*Data for review*:
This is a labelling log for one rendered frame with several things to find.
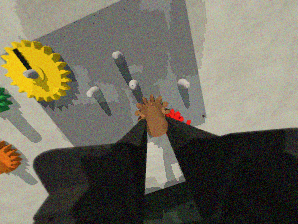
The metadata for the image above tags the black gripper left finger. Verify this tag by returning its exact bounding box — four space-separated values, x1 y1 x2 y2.
33 119 147 224

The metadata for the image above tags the yellow gear with black stripe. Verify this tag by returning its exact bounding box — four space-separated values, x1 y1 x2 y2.
1 40 72 102

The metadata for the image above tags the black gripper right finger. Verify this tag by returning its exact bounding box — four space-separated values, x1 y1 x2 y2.
165 117 298 220

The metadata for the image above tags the green gear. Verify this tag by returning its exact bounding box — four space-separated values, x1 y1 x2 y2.
0 88 13 113

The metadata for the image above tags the red gear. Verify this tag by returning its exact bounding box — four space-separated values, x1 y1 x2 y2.
165 109 184 121

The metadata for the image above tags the brown gear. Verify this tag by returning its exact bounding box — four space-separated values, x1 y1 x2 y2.
135 94 171 137

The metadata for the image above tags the orange gear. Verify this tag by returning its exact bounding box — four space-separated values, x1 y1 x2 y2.
0 141 22 174

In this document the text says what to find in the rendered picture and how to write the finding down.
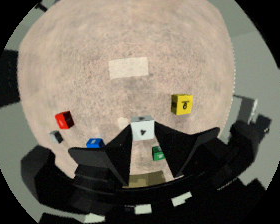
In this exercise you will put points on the white block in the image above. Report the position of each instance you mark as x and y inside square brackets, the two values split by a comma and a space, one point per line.
[142, 127]

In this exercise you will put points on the small green block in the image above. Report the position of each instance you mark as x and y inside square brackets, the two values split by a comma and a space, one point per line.
[157, 154]

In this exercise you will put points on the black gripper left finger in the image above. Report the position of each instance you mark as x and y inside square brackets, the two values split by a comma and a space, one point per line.
[116, 155]

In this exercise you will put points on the blue block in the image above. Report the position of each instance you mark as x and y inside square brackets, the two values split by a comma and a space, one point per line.
[92, 143]

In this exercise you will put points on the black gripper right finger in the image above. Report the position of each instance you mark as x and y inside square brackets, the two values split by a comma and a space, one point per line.
[178, 147]

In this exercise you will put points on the red digit block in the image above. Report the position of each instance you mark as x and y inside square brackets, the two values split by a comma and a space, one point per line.
[64, 120]

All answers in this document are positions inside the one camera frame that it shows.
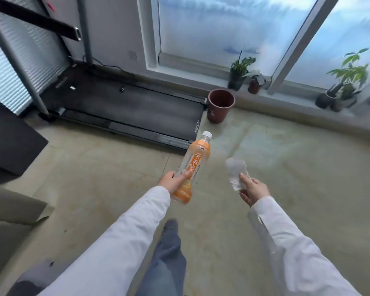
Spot person's right hand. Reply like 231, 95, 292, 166
239, 172, 271, 208

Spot person's left hand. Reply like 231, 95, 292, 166
157, 170, 193, 195

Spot orange label drink bottle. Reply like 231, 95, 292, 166
172, 131, 213, 204

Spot person's left forearm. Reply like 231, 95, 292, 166
37, 186, 172, 296

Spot person's right forearm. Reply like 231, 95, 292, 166
247, 196, 363, 296

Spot person's leg in blue jeans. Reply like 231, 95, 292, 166
136, 219, 187, 296

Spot black treadmill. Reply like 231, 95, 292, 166
0, 0, 208, 151

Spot small plant in reddish pot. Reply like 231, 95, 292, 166
247, 71, 267, 95

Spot green plant in black pot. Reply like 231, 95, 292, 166
227, 51, 257, 92

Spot tall leafy plant in dark pot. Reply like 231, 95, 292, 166
315, 48, 370, 110

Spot small plant in grey pot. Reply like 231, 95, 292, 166
331, 84, 359, 113

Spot black floor mat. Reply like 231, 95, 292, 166
0, 102, 49, 185

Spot white window blinds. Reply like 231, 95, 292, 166
0, 0, 70, 116

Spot black power cable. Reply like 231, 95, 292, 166
82, 55, 137, 75

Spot white window frame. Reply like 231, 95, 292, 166
136, 0, 370, 100

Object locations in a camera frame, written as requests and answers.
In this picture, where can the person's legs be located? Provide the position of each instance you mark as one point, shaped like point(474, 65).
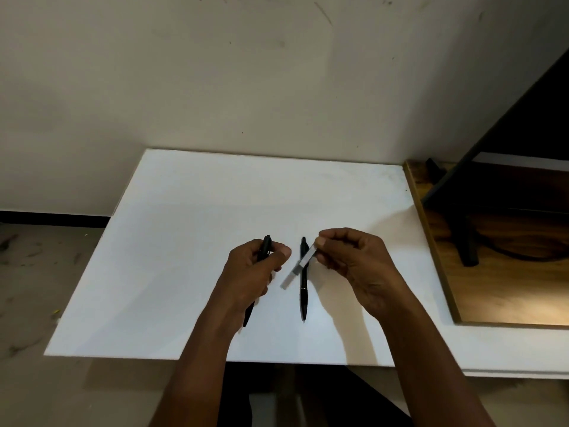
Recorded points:
point(311, 400)

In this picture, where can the black metal stand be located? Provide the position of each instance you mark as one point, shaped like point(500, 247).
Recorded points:
point(498, 142)

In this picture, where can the person's left forearm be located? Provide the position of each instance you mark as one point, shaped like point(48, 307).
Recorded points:
point(202, 373)

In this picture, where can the person's left thumb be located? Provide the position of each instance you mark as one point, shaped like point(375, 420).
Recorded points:
point(280, 253)

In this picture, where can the person's left hand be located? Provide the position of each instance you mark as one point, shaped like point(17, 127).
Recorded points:
point(242, 280)

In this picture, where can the person's right hand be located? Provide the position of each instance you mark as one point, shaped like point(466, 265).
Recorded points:
point(362, 266)

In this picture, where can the person's right thumb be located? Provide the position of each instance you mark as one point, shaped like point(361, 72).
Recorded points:
point(328, 257)

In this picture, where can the person's right forearm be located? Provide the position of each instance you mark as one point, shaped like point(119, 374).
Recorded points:
point(431, 369)

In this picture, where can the brown wooden board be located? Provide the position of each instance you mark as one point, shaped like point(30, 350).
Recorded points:
point(498, 289)

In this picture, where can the black pen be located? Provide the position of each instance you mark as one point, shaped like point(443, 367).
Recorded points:
point(304, 289)
point(266, 246)

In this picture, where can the large white sheet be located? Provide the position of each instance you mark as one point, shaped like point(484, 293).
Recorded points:
point(178, 262)

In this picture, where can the small white strip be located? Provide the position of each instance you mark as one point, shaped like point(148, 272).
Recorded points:
point(297, 269)

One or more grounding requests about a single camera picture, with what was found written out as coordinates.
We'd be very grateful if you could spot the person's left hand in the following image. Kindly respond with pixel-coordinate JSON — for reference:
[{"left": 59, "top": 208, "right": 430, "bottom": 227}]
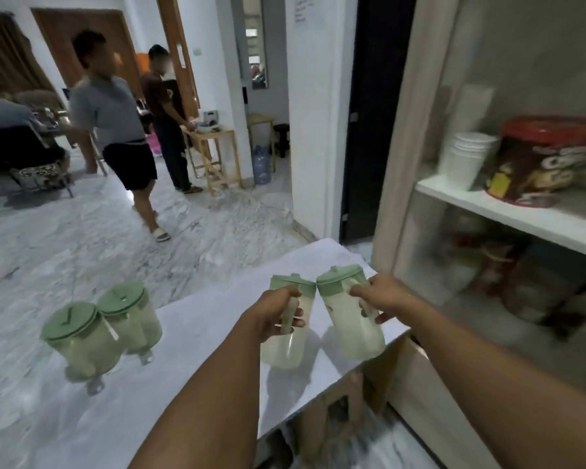
[{"left": 244, "top": 286, "right": 307, "bottom": 343}]

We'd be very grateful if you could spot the person's right hand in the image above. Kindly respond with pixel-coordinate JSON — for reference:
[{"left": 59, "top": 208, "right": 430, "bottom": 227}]
[{"left": 348, "top": 272, "right": 423, "bottom": 325}]

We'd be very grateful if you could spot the green lidded plastic pitcher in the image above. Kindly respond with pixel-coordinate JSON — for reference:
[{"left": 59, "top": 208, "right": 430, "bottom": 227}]
[
  {"left": 315, "top": 264, "right": 386, "bottom": 361},
  {"left": 40, "top": 302, "right": 125, "bottom": 384},
  {"left": 97, "top": 282, "right": 163, "bottom": 365},
  {"left": 260, "top": 273, "right": 317, "bottom": 371}
]

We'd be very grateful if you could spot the person's right forearm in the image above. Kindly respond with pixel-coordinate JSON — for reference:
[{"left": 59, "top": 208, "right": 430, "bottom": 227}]
[{"left": 404, "top": 299, "right": 586, "bottom": 469}]

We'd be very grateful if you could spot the person's left forearm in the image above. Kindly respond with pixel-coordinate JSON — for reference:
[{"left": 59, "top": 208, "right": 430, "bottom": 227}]
[{"left": 127, "top": 307, "right": 264, "bottom": 469}]

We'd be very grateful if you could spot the blue water gallon bottle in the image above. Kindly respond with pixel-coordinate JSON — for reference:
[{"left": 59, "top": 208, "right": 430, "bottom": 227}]
[{"left": 252, "top": 145, "right": 272, "bottom": 186}]

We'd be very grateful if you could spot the stack of white cups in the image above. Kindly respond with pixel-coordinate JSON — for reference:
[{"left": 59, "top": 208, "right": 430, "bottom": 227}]
[{"left": 437, "top": 132, "right": 500, "bottom": 192}]

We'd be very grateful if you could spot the white cabinet shelf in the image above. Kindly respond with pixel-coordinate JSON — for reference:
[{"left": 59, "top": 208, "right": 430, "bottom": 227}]
[{"left": 415, "top": 175, "right": 586, "bottom": 263}]

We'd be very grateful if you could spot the black door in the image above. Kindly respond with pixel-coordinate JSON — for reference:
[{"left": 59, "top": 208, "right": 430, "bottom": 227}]
[{"left": 339, "top": 0, "right": 418, "bottom": 245}]

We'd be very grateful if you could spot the black stool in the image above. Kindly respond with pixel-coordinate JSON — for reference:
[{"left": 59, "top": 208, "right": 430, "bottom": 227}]
[{"left": 272, "top": 123, "right": 291, "bottom": 159}]

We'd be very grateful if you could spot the glass front cabinet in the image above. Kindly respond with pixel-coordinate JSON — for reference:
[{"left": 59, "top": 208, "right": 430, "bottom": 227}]
[{"left": 371, "top": 0, "right": 586, "bottom": 469}]

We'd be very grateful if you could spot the light wooden side table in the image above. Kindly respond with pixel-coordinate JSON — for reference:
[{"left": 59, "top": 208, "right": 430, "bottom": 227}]
[{"left": 182, "top": 128, "right": 243, "bottom": 193}]

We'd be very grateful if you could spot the light wooden stool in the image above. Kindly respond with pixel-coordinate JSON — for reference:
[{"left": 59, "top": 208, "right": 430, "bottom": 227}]
[{"left": 246, "top": 113, "right": 277, "bottom": 174}]

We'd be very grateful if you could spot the grey appliance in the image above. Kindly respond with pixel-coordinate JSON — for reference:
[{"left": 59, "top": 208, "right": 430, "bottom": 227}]
[{"left": 197, "top": 109, "right": 223, "bottom": 133}]

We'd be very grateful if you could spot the red lidded biscuit tin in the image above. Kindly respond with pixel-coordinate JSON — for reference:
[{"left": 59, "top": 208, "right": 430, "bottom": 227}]
[{"left": 486, "top": 115, "right": 586, "bottom": 209}]

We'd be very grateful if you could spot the brown wooden door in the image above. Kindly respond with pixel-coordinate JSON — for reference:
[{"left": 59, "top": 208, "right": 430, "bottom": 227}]
[{"left": 32, "top": 8, "right": 143, "bottom": 100}]

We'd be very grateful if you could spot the brown curtain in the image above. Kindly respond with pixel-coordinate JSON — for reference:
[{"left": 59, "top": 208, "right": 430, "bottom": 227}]
[{"left": 0, "top": 12, "right": 63, "bottom": 100}]

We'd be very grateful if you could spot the wall mirror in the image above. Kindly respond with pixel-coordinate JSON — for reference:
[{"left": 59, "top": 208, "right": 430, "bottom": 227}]
[{"left": 242, "top": 0, "right": 269, "bottom": 91}]

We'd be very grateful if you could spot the wooden door frame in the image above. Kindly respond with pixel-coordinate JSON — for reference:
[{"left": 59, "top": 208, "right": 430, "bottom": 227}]
[{"left": 156, "top": 0, "right": 201, "bottom": 120}]

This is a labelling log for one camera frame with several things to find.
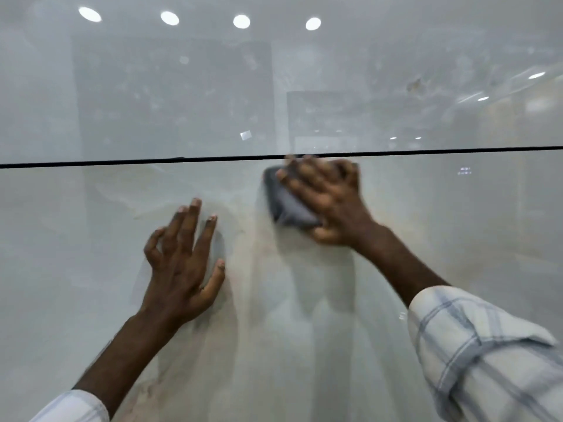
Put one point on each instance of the person's left hand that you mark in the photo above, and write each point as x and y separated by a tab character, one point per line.
178	276

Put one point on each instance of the person's right hand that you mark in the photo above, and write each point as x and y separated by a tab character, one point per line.
336	206

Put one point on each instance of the person's right thumb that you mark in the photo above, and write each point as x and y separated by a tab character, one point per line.
327	236

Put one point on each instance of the person's right middle finger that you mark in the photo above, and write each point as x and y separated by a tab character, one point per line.
305	171

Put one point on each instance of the person's left little finger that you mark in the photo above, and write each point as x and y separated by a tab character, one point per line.
153	246

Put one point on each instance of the person's right little finger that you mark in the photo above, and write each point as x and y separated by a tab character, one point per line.
349	169

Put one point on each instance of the person's left thumb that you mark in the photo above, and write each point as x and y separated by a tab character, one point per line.
213	281

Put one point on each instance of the person's left middle finger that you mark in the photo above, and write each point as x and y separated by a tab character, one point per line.
190	226

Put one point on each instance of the grey cleaning cloth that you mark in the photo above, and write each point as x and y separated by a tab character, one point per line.
288	206

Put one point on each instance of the person's right forearm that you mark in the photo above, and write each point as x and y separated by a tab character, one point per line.
402	263

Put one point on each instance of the person's left forearm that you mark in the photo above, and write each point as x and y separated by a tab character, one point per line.
127	360

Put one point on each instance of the white checked left shirt sleeve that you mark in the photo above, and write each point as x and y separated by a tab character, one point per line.
72	408

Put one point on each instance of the white checked shirt sleeve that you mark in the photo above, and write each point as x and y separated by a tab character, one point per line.
488	355
72	408

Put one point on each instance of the white checked right shirt sleeve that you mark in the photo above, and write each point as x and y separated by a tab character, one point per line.
488	355

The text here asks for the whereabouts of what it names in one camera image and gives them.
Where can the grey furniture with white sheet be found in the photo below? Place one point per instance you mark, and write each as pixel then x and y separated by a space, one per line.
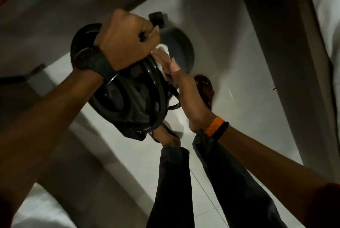
pixel 66 190

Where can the round black appliance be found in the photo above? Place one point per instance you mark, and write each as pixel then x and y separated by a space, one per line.
pixel 127 102

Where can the person's trouser leg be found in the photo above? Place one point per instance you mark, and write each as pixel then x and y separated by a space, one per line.
pixel 172 190
pixel 233 188

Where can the person's left hand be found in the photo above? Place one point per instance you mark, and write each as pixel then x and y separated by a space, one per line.
pixel 122 41

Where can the person's left fingers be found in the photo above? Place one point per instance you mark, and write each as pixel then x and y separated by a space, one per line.
pixel 150 41

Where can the person's right trouser leg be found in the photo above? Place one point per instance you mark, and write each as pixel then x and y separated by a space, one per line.
pixel 233 188

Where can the person's right forearm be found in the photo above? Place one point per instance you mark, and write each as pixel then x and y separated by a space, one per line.
pixel 271 166

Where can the dark red sleeve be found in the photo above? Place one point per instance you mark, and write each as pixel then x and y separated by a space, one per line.
pixel 325 206

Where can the person's left forearm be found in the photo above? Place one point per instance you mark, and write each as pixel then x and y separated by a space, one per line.
pixel 45 132

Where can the orange wristband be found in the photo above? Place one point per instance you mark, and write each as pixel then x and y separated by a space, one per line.
pixel 214 126

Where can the person's right foot in sandal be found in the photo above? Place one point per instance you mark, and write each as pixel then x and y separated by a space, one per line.
pixel 206 89

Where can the person's left trouser leg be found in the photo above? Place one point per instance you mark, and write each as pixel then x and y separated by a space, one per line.
pixel 172 190

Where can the person's right hand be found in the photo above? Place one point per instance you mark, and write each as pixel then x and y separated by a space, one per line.
pixel 190 97

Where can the white mattress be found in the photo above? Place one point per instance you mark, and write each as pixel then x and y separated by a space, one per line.
pixel 325 4

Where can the black wristwatch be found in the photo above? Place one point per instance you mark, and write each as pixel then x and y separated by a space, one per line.
pixel 97 63

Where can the grey bed frame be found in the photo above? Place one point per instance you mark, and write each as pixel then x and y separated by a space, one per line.
pixel 289 57

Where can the person's left foot in sandal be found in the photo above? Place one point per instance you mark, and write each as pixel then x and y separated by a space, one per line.
pixel 168 137

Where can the person's right thumb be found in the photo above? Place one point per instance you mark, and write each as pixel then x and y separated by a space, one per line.
pixel 175 67

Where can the person's foot in sandal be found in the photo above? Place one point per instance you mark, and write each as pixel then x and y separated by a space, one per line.
pixel 206 89
pixel 168 137

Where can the black wristband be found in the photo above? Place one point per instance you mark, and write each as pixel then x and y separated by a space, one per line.
pixel 221 130

*Task goal*: Start with the line above containing "left hand in" and end with the line containing "We'd be very grateful if you could spot the stack". Set down that stretch exactly, without any pictures.

*Answer for the task*:
We'd be very grateful if you could spot the person's left hand in the following image. Kindly respond with pixel-coordinate JSON — for reference:
[{"left": 59, "top": 208, "right": 430, "bottom": 227}]
[{"left": 244, "top": 286, "right": 307, "bottom": 343}]

We'd be very grateful if you could spot the person's right hand in the image above. Kindly respond with pixel-coordinate JSON — for reference:
[{"left": 59, "top": 208, "right": 430, "bottom": 227}]
[{"left": 348, "top": 272, "right": 423, "bottom": 325}]

We'd be very grateful if you could spot the green lidded plastic pitcher in the image above. Kindly respond with pixel-coordinate JSON — for reference:
[{"left": 59, "top": 208, "right": 430, "bottom": 227}]
[
  {"left": 315, "top": 264, "right": 386, "bottom": 361},
  {"left": 40, "top": 302, "right": 125, "bottom": 384},
  {"left": 97, "top": 282, "right": 163, "bottom": 365},
  {"left": 260, "top": 273, "right": 317, "bottom": 371}
]

We'd be very grateful if you could spot the person's right forearm in the image above. Kindly respond with pixel-coordinate JSON — for reference:
[{"left": 59, "top": 208, "right": 430, "bottom": 227}]
[{"left": 404, "top": 299, "right": 586, "bottom": 469}]

We'd be very grateful if you could spot the person's left forearm in the image above. Kindly respond with pixel-coordinate JSON — for reference:
[{"left": 59, "top": 208, "right": 430, "bottom": 227}]
[{"left": 127, "top": 307, "right": 264, "bottom": 469}]

We'd be very grateful if you could spot the blue water gallon bottle in the image above. Kindly respond with pixel-coordinate JSON — for reference:
[{"left": 59, "top": 208, "right": 430, "bottom": 227}]
[{"left": 252, "top": 145, "right": 272, "bottom": 186}]

We'd be very grateful if you could spot the stack of white cups in the image above. Kindly respond with pixel-coordinate JSON — for reference:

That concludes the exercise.